If a line in the entries contains the string "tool", include that line in your answer.

Top of Records supplied

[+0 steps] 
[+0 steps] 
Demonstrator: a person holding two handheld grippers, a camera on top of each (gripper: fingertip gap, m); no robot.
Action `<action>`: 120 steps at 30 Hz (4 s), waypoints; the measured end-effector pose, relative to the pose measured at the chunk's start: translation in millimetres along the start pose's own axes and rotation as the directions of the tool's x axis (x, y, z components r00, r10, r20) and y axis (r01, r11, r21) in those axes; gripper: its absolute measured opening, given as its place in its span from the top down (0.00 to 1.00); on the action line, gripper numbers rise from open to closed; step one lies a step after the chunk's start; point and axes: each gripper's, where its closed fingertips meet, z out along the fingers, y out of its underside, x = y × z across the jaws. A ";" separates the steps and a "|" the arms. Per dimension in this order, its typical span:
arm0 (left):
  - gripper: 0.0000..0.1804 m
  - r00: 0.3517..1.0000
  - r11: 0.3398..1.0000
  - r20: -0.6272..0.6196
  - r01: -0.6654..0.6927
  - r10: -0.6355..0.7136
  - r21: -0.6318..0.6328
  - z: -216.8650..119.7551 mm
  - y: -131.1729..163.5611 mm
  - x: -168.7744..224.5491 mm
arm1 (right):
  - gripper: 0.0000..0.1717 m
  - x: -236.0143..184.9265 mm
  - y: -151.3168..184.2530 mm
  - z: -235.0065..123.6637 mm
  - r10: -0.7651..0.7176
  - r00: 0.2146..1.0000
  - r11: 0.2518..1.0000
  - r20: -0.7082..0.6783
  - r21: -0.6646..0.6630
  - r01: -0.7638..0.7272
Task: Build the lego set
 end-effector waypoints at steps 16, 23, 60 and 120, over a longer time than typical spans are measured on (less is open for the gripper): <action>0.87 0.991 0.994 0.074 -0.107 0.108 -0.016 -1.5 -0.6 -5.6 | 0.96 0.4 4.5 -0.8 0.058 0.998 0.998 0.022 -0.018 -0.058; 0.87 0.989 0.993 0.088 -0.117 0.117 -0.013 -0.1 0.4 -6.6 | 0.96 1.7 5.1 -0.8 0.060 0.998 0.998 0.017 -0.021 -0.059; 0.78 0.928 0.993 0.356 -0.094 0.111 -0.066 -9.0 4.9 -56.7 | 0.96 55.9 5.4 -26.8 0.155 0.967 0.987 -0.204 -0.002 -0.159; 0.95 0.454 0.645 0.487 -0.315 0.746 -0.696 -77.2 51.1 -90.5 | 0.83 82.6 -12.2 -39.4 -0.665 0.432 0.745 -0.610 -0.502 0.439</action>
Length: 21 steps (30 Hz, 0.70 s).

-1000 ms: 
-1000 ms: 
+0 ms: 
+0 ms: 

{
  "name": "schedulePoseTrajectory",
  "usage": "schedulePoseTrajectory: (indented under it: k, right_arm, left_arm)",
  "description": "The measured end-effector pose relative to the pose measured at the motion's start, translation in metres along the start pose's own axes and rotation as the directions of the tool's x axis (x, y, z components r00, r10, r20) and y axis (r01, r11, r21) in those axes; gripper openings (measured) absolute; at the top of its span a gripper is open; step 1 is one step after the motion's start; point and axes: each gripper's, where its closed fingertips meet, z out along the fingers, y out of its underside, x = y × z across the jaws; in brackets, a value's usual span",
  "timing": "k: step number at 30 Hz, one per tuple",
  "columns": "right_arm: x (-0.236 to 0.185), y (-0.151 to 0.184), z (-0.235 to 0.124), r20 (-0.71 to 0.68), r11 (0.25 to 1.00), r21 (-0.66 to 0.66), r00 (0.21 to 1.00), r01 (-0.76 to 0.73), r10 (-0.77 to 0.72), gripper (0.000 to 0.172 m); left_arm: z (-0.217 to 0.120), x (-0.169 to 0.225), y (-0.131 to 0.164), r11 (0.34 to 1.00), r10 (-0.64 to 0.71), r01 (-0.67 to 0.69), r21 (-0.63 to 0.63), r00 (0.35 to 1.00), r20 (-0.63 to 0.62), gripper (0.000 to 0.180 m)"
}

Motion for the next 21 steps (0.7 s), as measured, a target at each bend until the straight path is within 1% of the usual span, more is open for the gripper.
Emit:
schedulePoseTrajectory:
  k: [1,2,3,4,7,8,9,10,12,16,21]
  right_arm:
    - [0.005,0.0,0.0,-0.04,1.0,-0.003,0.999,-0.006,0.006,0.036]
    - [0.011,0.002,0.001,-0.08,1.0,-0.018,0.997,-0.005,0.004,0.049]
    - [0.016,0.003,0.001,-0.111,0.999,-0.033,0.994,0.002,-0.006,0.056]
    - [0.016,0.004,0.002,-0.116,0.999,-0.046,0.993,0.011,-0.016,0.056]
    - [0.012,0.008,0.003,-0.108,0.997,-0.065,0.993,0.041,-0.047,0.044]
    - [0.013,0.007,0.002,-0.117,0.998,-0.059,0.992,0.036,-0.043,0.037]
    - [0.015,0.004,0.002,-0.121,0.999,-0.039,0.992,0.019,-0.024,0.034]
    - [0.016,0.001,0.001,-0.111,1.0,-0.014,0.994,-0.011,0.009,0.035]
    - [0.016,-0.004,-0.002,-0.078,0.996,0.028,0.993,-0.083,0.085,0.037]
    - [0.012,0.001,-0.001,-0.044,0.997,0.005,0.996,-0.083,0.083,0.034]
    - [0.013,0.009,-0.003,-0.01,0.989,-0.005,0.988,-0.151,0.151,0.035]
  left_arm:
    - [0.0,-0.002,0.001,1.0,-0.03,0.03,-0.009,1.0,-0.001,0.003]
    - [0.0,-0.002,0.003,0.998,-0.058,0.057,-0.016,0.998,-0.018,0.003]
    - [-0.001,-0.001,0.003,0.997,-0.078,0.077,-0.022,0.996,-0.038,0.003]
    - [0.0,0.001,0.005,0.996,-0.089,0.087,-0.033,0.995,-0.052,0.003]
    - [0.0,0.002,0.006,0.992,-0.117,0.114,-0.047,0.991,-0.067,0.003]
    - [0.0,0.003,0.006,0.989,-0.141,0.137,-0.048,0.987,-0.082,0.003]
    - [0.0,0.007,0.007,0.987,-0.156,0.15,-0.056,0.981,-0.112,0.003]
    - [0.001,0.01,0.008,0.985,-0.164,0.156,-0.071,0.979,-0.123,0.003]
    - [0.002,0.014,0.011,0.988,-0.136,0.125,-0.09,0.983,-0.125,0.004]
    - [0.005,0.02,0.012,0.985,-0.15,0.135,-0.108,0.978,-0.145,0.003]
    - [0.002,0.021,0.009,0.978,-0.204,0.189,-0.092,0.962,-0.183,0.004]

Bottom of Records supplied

### [Expected output]
Action `<action>`: 120 steps at 30 Hz (4 s), waypoints; the measured end-effector pose, relative to the pose measured at the chunk's start: translation in millimetres along the start pose's own axes and rotation as the directions of the tool's x axis (x, y, z components r00, r10, r20) and y axis (r01, r11, r21) in those axes; gripper: its absolute measured opening, given as its place in its span from the top down (0.00 to 1.00); on the action line, gripper numbers rise from open to closed; step one lies a step after the chunk's start; point and axes: each gripper's, where its closed fingertips meet, z out along the fingers, y out of its underside, x = y × z across the jaws. A ";" separates the steps and a "|" the arms. Per dimension in this order, its typical span:
  "description": "The measured end-effector pose relative to the pose measured at the motion's start, translation in metres along the start pose's own axes and rotation as the directions of the tool's x axis (x, y, z components r00, r10, r20) and y axis (r01, r11, r21) in those axes; gripper openings (measured) absolute; at the top of its span a gripper is open; step 1 is one step after the motion's start; point and axes: each gripper's, where its closed fingertips meet, z out along the fingers, y out of its underside, x = y × z across the jaws; in brackets, a value's usual span",

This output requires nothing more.